[Task to carry out]: Retype each line below without a single alteration.

======== Data

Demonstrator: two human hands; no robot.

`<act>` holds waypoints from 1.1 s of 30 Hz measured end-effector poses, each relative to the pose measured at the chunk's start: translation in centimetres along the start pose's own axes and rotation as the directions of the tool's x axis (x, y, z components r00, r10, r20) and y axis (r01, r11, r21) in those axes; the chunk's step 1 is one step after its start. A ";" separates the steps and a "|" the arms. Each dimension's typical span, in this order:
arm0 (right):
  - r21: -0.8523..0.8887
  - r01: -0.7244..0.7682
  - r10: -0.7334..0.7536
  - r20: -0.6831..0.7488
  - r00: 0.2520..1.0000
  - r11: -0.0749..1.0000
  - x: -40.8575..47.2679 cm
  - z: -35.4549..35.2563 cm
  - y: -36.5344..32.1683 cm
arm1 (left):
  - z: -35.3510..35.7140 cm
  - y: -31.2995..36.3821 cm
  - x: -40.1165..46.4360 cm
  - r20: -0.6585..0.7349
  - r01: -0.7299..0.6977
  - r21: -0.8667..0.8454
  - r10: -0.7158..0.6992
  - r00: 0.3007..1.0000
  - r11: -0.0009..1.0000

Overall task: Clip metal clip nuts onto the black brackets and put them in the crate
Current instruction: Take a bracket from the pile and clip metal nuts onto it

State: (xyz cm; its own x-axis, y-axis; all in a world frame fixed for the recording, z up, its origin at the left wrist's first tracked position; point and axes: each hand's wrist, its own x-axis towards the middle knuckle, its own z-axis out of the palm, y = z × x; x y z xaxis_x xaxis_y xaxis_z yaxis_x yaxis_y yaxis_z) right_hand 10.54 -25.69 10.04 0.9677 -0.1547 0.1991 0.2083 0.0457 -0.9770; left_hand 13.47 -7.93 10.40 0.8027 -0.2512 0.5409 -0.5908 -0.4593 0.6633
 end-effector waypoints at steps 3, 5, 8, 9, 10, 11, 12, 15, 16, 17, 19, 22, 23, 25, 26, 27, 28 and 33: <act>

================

[Output of the exercise]:
Demonstrator: two human hands; no robot.

`<act>` holds waypoints from 1.1 s of 30 Hz measured end-effector poses, each relative to the pose measured at the chunk's start: translation in centimetres along the start pose's own axes and rotation as the directions of the tool's x axis (x, y, z components r00, r10, r20) and y axis (r01, r11, r21) in those axes; the chunk's step 1 is one step after its start. A ";" separates the steps and a "|" the arms. Each dimension's typical span, in this order:
arm0 (right):
  - r21: -0.8523..0.8887
  - r01: -0.7244..0.7682
  - r10: -0.7334..0.7536
  - r20: -0.6831..0.7488
  - r00: 0.2520..1.0000
  - r11: -0.0749..1.0000
  - x: -40.8575..47.2679 cm
  - z: -35.4549..35.2563 cm
  - y: -36.5344..32.1683 cm
arm1 (left):
  - z: -35.3510..35.7140 cm
  - y: -31.2995..36.3821 cm
  - x: -40.1165..46.4360 cm
  - r20: -0.6585..0.7349
  - r01: -0.7299..0.6977
  - r21: -0.8667..0.8454
  - r10: -0.7158..0.6992
  - r00: 0.3007..1.0000
  - r11: -0.0009..1.0000

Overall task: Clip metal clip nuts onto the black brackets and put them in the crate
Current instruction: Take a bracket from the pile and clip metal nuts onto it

State: (xyz cm; its own x-axis, y-axis; all in a world frame fixed for the recording, z up, its origin at the left wrist's first tracked position; point and axes: each hand's wrist, its own x-axis towards the middle knuckle, its own z-axis out of the palm, y = z × x; x y z xaxis_x xaxis_y xaxis_z yaxis_x yaxis_y yaxis_z) right_hand 10.54 -25.69 10.04 0.9677 -0.1547 0.1991 0.2083 0.0457 -0.9770; left_hand 13.47 -7.93 10.40 0.8027 -0.2512 0.5409 -0.5908 -0.4593 0.6633
 end-effector waypoints at steps 3, 5, 8, 9, 10, 11, 12, 15, 16, 17, 19, 22, 23, 25, 26, 27, 28 and 33: <act>

Nothing else belongs in this answer.